Exercise data:
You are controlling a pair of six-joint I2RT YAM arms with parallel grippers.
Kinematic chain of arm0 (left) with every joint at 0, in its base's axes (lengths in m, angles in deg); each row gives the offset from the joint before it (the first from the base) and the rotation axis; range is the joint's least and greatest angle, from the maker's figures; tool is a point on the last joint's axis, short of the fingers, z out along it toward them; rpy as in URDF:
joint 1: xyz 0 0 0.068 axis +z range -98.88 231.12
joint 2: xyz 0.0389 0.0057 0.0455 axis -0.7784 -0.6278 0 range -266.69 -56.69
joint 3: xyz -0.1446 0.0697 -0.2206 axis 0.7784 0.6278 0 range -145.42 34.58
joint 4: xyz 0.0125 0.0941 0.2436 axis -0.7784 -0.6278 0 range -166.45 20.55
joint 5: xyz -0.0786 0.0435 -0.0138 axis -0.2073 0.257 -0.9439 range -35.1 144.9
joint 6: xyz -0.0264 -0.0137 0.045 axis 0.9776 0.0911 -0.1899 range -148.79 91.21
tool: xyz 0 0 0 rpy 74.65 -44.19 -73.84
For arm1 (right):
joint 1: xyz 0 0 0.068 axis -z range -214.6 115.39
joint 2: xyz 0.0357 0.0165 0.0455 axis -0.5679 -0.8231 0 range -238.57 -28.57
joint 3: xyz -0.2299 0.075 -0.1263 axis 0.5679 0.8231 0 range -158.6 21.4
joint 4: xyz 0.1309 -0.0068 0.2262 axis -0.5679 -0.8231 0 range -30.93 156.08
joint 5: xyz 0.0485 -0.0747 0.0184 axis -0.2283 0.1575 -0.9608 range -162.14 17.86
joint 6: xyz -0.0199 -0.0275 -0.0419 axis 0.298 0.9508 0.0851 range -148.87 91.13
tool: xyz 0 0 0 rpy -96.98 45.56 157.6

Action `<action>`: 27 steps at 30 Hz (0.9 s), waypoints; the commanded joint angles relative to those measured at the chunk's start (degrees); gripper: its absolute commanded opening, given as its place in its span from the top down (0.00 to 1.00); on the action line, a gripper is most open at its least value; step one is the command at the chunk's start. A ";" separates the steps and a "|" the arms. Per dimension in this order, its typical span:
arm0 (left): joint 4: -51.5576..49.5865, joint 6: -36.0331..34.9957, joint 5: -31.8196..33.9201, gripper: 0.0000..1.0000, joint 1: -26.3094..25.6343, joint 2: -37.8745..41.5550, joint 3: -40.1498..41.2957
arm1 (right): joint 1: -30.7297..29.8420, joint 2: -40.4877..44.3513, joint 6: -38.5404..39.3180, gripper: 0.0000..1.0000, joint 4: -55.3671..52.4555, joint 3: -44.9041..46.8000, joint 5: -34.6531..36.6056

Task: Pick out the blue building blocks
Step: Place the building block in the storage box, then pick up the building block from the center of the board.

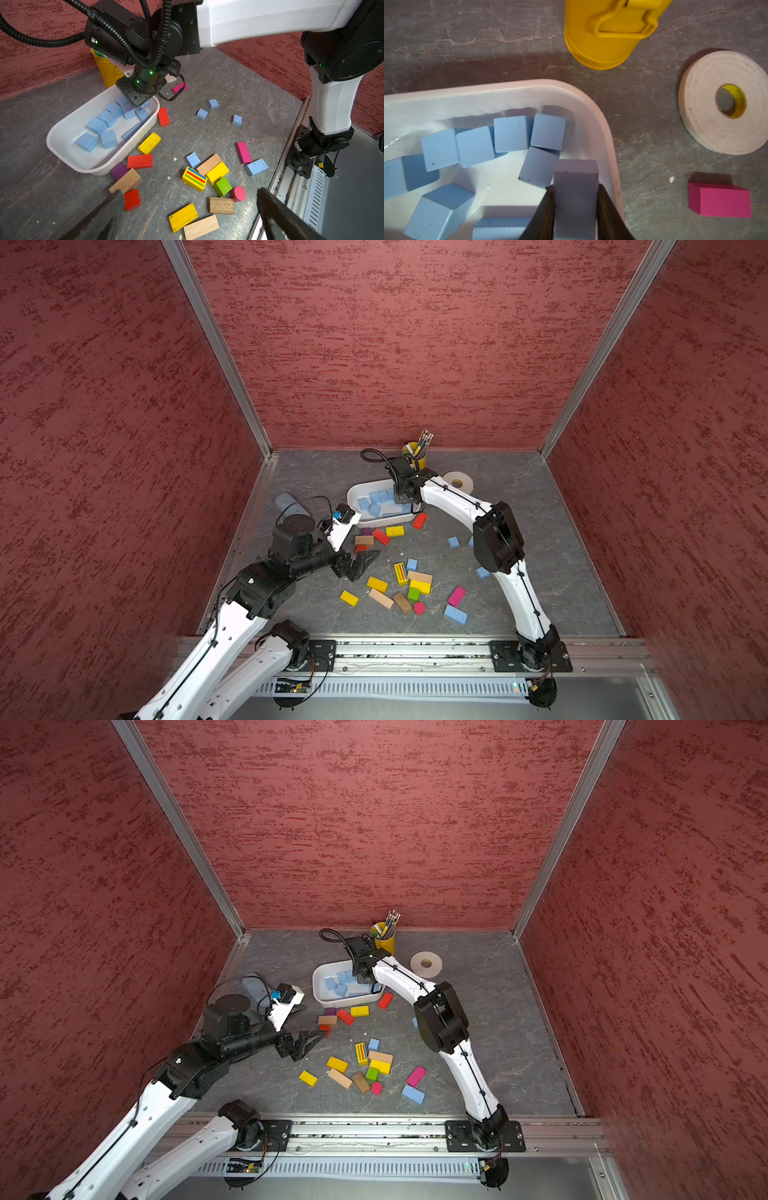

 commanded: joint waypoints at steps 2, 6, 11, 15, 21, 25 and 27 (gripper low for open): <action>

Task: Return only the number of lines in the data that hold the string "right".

Response: 2